NOTAS AL MARGEN
David Fernández
Un milagro por Navidad: salvemos al país
Me gustan los altares y retablos cerámicos de ánimas. Mi favorito es el de San Pedro por razones personales que me ligan a esta plaza y esta parroquia, y por la frase de Job –“Tened compasión mí al menos vosotros mis amigos”– con la que los cuerpos-almas piden oraciones que los rescaten de las llamas, como si sus voces se escaparan del azulejo inspirado en el cuadro de Domingo Martínez del altar de ánimas ante el que cada noviembre arden las lamparillas que algún día se encenderán por nosotros.
Los altares y retablos de ánimas representan un más allá muy más acá. Sobre todo, porque las almas son cuerpos que, como en esta vida, siguen luchando. Por eso Unamuno, que exigía una vida eterna con cuerpo, hasta con su txapela, prefería el purgatorio por ser, como la vida, esa humanísima y agónica lucha que tan conmovedoramente describió en El Cristo de Velázquez: “Avanzamos, Señor, menesterosos, / las almas en guiñapos harapientos”.

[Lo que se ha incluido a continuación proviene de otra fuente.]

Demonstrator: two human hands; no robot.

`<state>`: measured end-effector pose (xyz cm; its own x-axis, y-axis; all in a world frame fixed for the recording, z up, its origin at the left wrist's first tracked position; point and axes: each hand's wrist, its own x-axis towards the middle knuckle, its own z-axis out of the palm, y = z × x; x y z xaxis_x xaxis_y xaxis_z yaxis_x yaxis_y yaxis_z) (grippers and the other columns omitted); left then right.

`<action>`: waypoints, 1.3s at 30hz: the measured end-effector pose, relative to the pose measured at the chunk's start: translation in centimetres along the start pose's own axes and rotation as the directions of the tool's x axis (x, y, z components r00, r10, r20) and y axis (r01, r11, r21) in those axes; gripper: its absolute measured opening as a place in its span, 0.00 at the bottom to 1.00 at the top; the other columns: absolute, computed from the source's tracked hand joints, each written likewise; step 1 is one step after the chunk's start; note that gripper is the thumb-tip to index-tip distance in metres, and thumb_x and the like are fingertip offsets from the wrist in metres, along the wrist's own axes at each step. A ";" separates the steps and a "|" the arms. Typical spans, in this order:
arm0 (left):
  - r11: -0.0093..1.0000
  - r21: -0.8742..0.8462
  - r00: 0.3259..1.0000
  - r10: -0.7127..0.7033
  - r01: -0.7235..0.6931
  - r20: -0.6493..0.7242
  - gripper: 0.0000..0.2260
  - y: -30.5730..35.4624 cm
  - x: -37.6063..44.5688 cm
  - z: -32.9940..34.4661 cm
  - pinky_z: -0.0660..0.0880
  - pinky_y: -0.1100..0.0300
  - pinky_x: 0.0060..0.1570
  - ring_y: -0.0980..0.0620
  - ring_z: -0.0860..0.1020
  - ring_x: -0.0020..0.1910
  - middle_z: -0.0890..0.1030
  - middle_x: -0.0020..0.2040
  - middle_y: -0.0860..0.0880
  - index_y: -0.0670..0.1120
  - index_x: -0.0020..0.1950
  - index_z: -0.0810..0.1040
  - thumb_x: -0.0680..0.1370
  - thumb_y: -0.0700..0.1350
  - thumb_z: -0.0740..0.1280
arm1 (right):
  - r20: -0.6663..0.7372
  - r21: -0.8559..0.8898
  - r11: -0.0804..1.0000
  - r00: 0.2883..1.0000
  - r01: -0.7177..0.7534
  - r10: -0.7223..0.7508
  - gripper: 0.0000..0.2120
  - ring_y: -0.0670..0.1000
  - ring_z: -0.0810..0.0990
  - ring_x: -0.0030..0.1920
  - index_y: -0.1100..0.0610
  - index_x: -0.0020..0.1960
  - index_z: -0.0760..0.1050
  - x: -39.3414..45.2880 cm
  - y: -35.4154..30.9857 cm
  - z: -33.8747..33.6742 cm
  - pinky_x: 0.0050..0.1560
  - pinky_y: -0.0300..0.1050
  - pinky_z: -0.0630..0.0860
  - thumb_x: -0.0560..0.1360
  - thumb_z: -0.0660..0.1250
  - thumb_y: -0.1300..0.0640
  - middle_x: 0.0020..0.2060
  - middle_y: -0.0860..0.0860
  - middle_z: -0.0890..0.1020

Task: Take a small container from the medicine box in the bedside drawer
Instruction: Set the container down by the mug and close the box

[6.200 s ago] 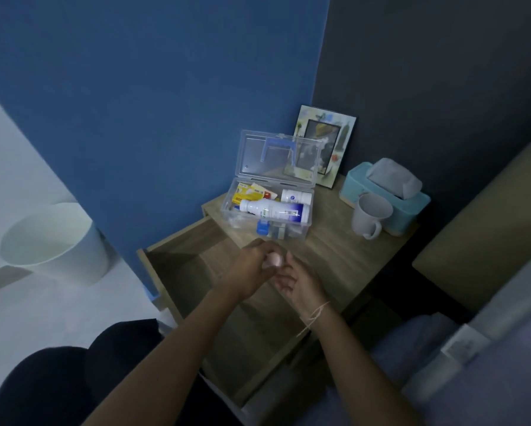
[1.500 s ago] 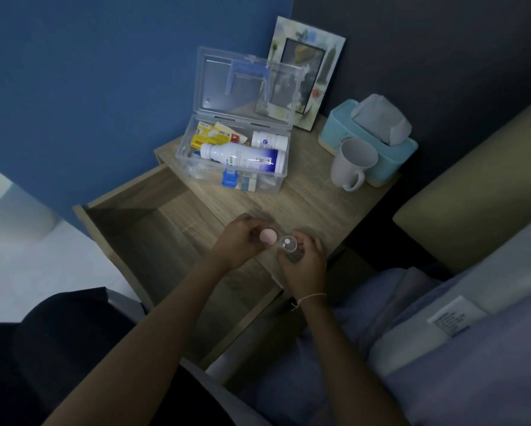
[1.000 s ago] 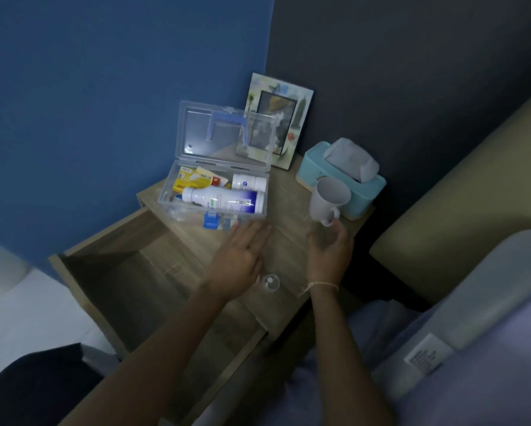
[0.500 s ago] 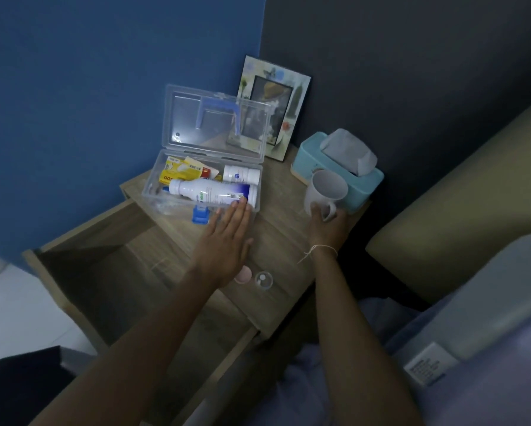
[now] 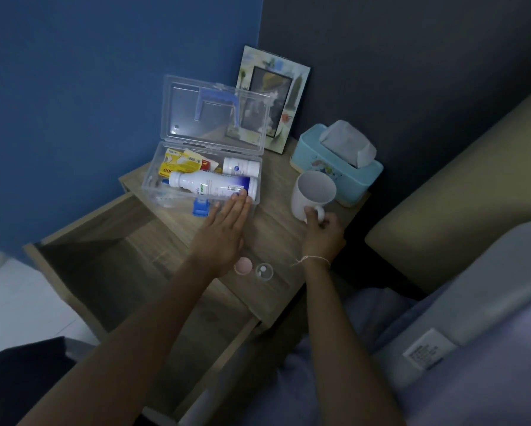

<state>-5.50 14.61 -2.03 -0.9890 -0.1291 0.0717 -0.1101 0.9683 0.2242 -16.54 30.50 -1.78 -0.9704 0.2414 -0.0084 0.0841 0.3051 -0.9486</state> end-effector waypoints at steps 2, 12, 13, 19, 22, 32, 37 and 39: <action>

Viene todo al caso de la nueva edición de la hace muchos años inencontrable El nacimiento del purgatorio (Akal) del gran medievalista y maestro de historiadores Jacques Le Goff, una obra maestra que Taurus publicó en 1985 con excelente traducción, mantenida, de Francisco Pérez Gutiérrez. Le Goff estudia y documenta el nacimiento del hoy tan devaluado purgatorio, en el que ya casi nadie cree, incluidos no pocos curas, desde las concepciones del más allá paganas y judías hasta su definición entre los siglos XII y XIII, y su consagración literaria en La divina Comedia.

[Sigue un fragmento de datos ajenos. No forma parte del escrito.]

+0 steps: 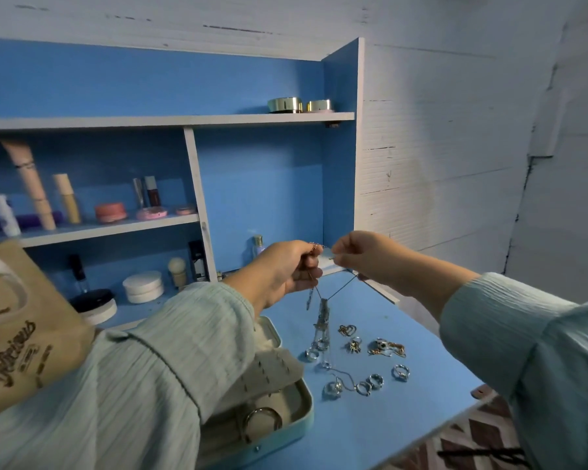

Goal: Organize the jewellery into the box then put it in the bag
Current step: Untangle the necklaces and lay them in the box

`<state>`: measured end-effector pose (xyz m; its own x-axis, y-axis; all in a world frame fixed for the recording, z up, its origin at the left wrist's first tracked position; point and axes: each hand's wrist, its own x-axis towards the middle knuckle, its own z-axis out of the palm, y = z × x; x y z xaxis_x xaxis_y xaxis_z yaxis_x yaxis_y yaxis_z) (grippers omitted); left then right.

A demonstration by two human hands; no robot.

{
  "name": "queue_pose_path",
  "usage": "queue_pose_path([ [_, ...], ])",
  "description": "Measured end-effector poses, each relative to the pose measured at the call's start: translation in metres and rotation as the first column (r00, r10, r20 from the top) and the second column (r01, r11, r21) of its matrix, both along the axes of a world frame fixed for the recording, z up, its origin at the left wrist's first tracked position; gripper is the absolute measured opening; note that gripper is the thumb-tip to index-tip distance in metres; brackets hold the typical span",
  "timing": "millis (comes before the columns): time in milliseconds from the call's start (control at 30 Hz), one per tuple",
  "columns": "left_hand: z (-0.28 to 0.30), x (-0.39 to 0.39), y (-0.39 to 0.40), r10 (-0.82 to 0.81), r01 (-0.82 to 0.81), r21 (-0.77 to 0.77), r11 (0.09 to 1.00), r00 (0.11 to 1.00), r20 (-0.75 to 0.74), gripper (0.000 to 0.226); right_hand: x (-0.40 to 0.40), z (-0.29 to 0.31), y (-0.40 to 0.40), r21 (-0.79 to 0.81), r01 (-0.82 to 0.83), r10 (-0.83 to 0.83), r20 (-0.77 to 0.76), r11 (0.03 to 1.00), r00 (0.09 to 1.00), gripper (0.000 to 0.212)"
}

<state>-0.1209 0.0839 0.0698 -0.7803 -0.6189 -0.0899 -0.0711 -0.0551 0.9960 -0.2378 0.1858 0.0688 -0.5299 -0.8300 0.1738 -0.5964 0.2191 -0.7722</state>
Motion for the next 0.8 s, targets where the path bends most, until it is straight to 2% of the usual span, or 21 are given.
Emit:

El mérito de Le Goff es plantearlo, lejos de los tópicos que lo reducen a superstición de beatas, como “uno de los grandes episodios de la historia espiritual y social de Occidente”. En el para muchos seguro que desconcertante final, escribe: “Espero que seguirá habiendo siempre un lugar en los sueños humanos para el matiz, la justicia/justeza, la media en todos los sentidos del término, la razón (¡Oh razonable Purgatorio!) y la esperanza”.
Un libro extraordinario. De esos que, como decía Tierno Galván, hay que leer como beben las gallinas: un rato con la cabeza agachada sobre el libro y otro, levantada, para reflexionar sobre lo leído. Y desde luego no apto para llevárselo a la playa. Pero apasionante –y diría que apasionado– como crónica de una aventura espiritual, cultural y social.